▶ WHAT IS NEEDED
Copy out each line in the listing below where the word "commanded" appears.
*** DATA EXCERPT ***
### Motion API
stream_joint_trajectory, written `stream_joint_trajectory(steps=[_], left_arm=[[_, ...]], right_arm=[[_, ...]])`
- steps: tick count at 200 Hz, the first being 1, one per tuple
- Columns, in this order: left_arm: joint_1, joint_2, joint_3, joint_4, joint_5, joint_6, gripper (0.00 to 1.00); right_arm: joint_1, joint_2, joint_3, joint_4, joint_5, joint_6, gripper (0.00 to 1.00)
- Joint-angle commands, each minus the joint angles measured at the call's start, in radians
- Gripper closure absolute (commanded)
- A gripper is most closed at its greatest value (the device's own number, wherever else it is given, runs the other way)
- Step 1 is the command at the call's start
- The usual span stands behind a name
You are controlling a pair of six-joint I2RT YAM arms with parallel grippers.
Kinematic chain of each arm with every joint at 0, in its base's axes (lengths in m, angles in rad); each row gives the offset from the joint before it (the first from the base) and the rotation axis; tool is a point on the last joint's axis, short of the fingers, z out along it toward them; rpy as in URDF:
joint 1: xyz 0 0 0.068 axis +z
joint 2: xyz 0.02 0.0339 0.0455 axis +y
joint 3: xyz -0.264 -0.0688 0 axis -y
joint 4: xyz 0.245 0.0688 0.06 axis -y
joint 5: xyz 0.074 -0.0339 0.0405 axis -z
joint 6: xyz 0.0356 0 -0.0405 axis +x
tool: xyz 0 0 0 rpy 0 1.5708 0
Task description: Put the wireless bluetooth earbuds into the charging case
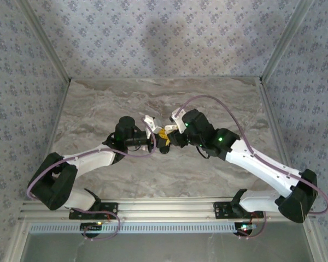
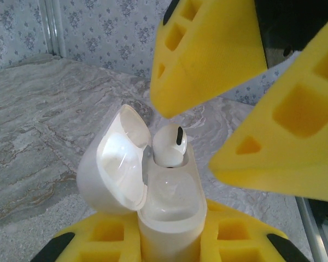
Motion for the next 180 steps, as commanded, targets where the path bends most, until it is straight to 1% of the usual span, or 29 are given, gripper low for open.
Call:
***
▶ YOUR SOLUTION
- Gripper closure absolute (commanded)
Motion for the next 180 steps, as commanded, targets where the path bends most, until it is straight to 1% of the usual span, or 29 are given, gripper low for open.

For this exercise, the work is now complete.